Membaca Hasil Elektroforesis
Bagaimana Cara Membaca Hasil Elektroforesis?
Elektroforesis adalah teknik yang sangat umum digunakan untuk menganalisa senyawa seperti DNA. Inti dari elektroforesis adalah untuk memisahkan suatu senyawa berdasarkan ukurannya. Untuk lebih lengkapnya, teman-teman bisa membacanya di buku biologi umum seperti Campbell/Raven atau buku yang lebih dalam seperti Alberts.
Prinsip sederhana dari pemisahan DNA dengan elektroforesis itu seperti ini. DNA yang umumnya bermuatan negative akan tentu tertarik muatan positif. Kita nantinya akan menaruh DNA-DNA pada well (sumur) yang ada di ujung kutub negative. Nanti ketika diberikan aliran listrik, si DNA itu akan bermigrasi ke kutub positif. Nah terus mana prinsip pemisahannya?
Justru pemisahnnya oleh karena ukuran. Karena dinamakan gel, jd media DNA itu bergerak ada pada agar-agar yang berpori dalamnya. Anggap agar-agar itu sebagai jarring-jaring. Jika ada semut dan gajah, mana yang lebih mudah menembus jarring-jaring itu? Tentu semut kan. Nah jika ada dua sampel DNA dengan sampel yang satu banyak pasang basanya, sama yang satu sedikit pasang basanya, yang kecil ini lebih mudah untuk nimbus. Akibatnya, dalam waktu yang ditentukan (misal: 30 menit), si DNA yang lebih kecil udh menempuh jarak yang lebih jauh dari kutub negative menuju kutub positif itu. Paham Paham??
Sekarang, Ini adalah gambaran elektroforesis:
(Sumber: Genome Research Limited)
Sedangkan komponen pentingnya adalah:
Alatnya (tank): di alat ini bakal ada gelnya, tempat buat colok kabel-kabelnya, sama nanti tempat ini bakal keisi buffer.
Power supply: alat ini sebagai sumber pemberi listrik yang bakal ngatur berapa lama kita mau melakukan elektroforesis, sama voltase yang mau dipakai.
Gel: Gel ini bisa terbuat dari Agarose atau bahan lainnya. Agarose yang biasa dipakai bisa diatur besar-kecil porinya, dengan menentukan konsentrasi. Biasanya 1% tapi kalau makin kecil, maka resolusi pemisahannya semakin baik.
Buffer TAE: tersusun atas Tris, EDTA dan acetic acid. Makanya bau asem. Fungsi buffer ini untuk menjaga kondisi pH, serta karena ada ion-ionnya tentu memungkinkan adany aliran listrik. EDTA berfungsi untuk mengikat Ca2+ yang menjadi kofaktor bagi enzim nuclease. Jadi enzim nuclease jadi tidak aktif dan tidak berpotensi merusak sampel kita.
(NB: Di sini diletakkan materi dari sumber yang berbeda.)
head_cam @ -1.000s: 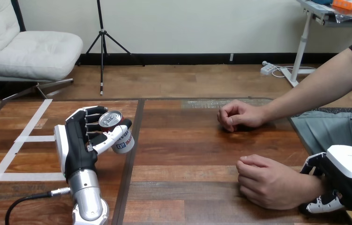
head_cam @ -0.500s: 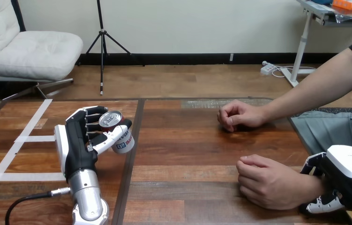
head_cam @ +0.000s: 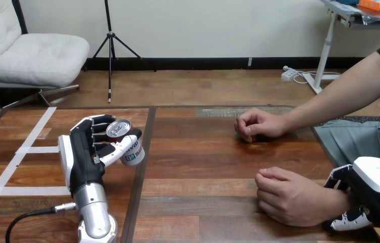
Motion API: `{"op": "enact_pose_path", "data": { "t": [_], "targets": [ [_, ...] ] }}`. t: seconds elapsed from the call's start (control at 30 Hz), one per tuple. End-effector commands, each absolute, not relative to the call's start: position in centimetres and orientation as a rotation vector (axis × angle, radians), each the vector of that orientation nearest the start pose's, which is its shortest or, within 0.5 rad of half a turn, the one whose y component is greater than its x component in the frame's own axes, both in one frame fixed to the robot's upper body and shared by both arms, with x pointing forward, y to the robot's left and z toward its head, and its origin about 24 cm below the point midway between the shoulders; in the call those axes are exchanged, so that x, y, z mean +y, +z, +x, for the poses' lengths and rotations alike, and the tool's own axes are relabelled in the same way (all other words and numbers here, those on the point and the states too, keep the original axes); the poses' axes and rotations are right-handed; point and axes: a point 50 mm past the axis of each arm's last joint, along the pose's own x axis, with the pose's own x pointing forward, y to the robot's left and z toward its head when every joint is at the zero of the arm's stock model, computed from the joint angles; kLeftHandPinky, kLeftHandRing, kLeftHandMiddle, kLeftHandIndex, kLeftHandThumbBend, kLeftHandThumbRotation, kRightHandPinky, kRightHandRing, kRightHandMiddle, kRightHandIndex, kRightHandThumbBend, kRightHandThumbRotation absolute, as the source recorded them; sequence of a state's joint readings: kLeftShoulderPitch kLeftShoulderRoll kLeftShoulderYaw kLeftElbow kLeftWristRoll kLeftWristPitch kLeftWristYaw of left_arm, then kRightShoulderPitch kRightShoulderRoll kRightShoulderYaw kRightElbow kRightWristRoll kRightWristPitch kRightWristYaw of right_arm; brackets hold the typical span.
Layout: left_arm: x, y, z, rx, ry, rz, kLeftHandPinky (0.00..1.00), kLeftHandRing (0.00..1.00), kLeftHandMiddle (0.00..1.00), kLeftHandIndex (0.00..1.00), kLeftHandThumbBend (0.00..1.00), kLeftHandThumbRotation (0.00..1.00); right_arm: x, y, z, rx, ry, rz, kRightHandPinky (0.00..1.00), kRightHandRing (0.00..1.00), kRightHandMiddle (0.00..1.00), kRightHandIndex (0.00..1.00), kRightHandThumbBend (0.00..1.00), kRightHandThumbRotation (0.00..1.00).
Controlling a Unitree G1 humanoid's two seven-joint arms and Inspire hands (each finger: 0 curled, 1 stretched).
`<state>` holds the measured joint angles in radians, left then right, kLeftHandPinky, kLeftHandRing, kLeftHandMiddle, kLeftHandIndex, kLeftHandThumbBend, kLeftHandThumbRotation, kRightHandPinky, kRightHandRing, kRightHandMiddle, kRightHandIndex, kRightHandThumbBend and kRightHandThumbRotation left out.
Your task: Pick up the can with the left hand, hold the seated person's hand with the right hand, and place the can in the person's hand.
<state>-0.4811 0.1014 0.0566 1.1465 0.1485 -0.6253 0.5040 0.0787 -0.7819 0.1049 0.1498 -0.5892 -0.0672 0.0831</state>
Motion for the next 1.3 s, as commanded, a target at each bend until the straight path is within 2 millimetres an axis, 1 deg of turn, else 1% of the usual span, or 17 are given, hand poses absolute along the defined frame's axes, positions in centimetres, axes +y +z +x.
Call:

Loading Dye. Jadi sebelum kita masukin DNA kita di well, butuh suatu komponen yang namanya Loading Dye (LD). LD ini menngandung pemberat berupa senyawa yang memiliki massa jenis tinggi, supaya pas kita masukin DNA ke dalam sumur, DNAnya bisa tenggelam di sumur, gak ngapung ke mana-mana. Di LD juga ada pewarna. Yang perlu diperhatikan adalah, pewarna ini tidak menempel dan mewarnai DNA. Karena DNA gak berwarna, kita harus tau kapan mematikan alat elektroforesis kalo gak nanti udah kebablasan, makanya si LD memberika tanda warna biru yang menandakan dia udah gerak sampai mana. Sekali lagi, warna LD bukan warna DNA-nya.
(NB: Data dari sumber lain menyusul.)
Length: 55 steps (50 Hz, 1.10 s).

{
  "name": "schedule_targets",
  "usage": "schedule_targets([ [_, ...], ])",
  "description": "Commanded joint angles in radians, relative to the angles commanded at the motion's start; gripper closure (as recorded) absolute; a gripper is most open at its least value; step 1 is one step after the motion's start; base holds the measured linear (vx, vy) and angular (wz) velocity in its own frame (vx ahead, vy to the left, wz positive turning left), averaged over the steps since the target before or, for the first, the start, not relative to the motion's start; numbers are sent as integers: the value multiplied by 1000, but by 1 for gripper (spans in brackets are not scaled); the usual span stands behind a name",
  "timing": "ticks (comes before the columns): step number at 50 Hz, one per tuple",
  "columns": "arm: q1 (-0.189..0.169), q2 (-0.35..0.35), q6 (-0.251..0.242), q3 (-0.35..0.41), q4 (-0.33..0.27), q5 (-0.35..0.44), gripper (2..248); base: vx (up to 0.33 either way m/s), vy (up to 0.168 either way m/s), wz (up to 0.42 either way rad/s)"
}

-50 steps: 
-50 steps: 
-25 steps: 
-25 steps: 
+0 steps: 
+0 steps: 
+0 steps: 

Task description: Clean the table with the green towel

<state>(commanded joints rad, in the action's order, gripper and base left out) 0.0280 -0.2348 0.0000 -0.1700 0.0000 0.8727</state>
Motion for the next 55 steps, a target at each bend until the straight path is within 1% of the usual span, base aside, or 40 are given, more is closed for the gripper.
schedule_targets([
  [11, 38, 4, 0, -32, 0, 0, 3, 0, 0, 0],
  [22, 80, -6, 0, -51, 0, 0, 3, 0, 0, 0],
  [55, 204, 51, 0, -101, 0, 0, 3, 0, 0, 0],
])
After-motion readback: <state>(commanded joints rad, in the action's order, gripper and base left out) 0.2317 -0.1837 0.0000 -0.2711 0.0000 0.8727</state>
Gel-Red. Nah, gel-red adalah senyawa interkalator DNA yang mengikat pada basa nitrogen DNA. Ketika diberi sinar UV di mesin illuminator, maka gel-red yang mengikat DNA ini bisa berpendar jadi warna merah. Gel-Red juga ditambahkan sebelum masukkin DNA ke well.
Proses Loading: Yang bentuk persegi panjang itu well (sumurnya)
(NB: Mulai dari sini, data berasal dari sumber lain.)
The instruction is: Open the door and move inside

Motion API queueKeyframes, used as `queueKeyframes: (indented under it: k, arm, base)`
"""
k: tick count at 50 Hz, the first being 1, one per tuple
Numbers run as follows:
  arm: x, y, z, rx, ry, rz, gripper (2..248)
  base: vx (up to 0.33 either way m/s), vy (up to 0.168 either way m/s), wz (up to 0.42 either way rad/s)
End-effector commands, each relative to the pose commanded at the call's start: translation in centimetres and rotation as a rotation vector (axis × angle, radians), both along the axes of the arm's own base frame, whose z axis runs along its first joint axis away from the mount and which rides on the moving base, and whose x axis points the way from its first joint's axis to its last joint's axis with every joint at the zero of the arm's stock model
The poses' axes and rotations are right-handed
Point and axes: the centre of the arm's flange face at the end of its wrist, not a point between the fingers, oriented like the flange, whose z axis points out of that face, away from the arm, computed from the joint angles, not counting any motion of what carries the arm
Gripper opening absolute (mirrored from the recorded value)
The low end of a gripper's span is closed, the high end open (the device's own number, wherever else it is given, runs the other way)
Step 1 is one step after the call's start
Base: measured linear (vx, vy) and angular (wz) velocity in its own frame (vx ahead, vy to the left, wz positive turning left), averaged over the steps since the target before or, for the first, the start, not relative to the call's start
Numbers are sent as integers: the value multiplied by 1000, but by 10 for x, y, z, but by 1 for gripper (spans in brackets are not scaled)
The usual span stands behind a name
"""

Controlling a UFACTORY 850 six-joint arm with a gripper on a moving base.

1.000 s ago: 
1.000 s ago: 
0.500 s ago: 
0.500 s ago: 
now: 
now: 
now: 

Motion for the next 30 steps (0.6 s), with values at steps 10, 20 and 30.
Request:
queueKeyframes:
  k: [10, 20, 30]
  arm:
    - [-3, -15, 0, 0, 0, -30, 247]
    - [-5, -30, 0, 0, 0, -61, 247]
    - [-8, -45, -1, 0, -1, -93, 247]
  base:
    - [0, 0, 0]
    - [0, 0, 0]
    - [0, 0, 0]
Setelah dikasih penyinaran UV, nanti jadi berwarna. Loading Dyenya tidak berwarna tapi.
Untuk membaca hasil elektroforesis tentu tidak susah. Lihat illustrasi berikut:
Anggap ada DNA dengan ukuran 25 kb. A, B dan C menandakan situs pemotongan oleh sebuah enzim restriksi. Anggaplah enzim restriksi seperti gunting. Ketika pada well paling kiri diberikan enzim A+C, maka hasilnya akan terbentuk 4 fragmen. Begitu seterusnya. Mudah kan :)
Tentu soal OSN gak semudah ini, saya harap teman-teman bisa membaca lebih lanjut penerapan elektroforesis yang lebih kompleks lagi. Selamat belajar.